**Exercise objective**
Among the lines below, output only those between the line holding "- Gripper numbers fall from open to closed" and the line holding "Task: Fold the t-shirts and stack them", inclusive, exactly as written and with no pictures.

**Data provided**

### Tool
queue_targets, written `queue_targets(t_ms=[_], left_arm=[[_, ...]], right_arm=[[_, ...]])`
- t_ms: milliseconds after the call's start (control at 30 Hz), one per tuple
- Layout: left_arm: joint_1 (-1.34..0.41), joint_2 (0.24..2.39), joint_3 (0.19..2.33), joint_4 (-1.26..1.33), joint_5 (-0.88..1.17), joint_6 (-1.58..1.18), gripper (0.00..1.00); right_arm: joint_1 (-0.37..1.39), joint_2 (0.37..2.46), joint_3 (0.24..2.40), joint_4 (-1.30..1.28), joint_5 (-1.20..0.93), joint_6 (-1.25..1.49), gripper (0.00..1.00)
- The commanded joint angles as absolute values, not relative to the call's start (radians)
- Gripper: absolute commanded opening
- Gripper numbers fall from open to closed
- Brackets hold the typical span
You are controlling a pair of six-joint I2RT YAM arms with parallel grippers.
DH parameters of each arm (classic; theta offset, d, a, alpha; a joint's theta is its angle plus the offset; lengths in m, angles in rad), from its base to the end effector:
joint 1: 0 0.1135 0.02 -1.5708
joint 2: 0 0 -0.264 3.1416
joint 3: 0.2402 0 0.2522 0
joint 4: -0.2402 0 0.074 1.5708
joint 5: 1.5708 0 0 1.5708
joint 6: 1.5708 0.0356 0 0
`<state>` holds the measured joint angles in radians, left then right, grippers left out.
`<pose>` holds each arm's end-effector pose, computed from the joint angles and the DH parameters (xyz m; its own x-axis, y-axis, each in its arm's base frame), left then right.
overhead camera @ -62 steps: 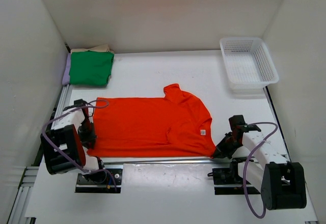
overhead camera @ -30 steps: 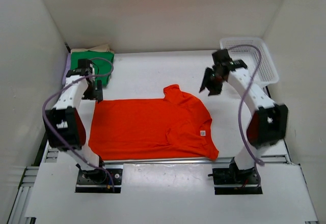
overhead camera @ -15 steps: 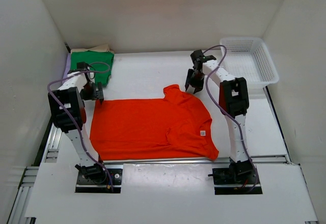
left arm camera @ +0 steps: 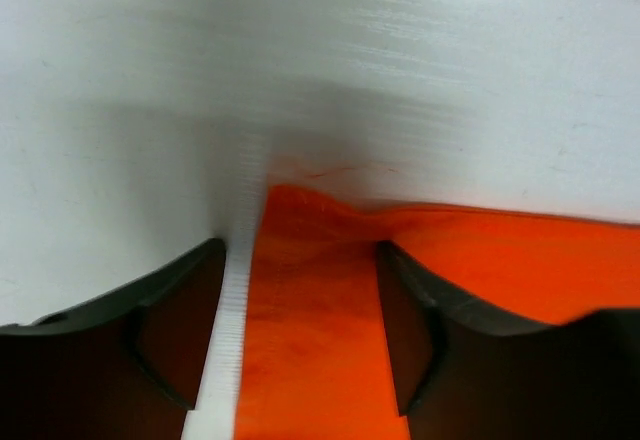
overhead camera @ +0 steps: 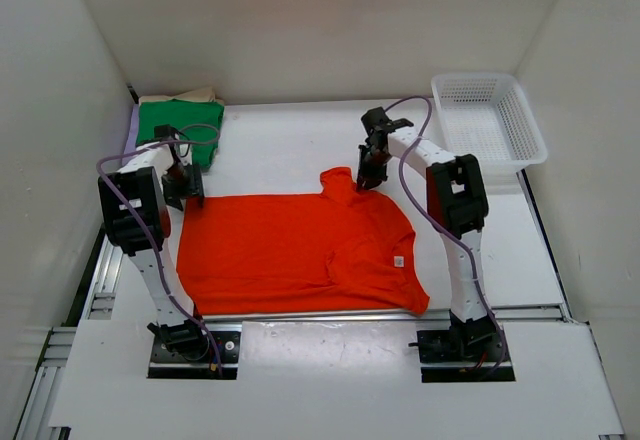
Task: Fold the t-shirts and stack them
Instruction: Grap the side of the flattened tshirt furthest away from the robot with both arms, then fold the other side of the tshirt into a rectangle
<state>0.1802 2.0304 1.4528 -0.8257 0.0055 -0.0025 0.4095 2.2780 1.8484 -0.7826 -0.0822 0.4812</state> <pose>0.3870 0.0703 0.1586 -0.9696 -0.1792 -0.1667 -0.1807 0.9835 -0.0058 0.4370 0.1929 0.1642 -0.9573 0.0874 -0.2755 0.0224 0.9728 0.2306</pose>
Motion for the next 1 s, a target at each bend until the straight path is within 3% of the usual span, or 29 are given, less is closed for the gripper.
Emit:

**Task solution**
- Gripper numbers fall from open to closed
- Brackets hold the typical span
You are controlling a pair of six-joint I2RT YAM arms with parallel grippers.
DH parameters of each arm (classic; theta offset, d, a, alpha; a joint's theta is its angle plus the offset; lengths in m, angles in rad), from its base to the end effector:
joint 1: 0 0.1135 0.02 -1.5708
joint 2: 0 0 -0.264 3.1416
joint 3: 0.2402 0 0.2522 0
joint 4: -0.2402 0 0.074 1.5708
joint 5: 1.5708 0 0 1.5708
joint 6: 1.5708 0.0356 0 0
`<state>` holds the measured joint angles in radians, left then right, grippers left out.
`<pose>` holds each arm's end-effector pose, computed from the joint angles and the DH parameters (xyz m; its own x-axis, y-axis, each in its arm's base frame), left then right.
overhead camera @ -62 steps: 
overhead camera @ -30 steps: 
overhead camera @ -15 steps: 
left arm camera @ +0 steps: 
overhead camera @ +0 steps: 
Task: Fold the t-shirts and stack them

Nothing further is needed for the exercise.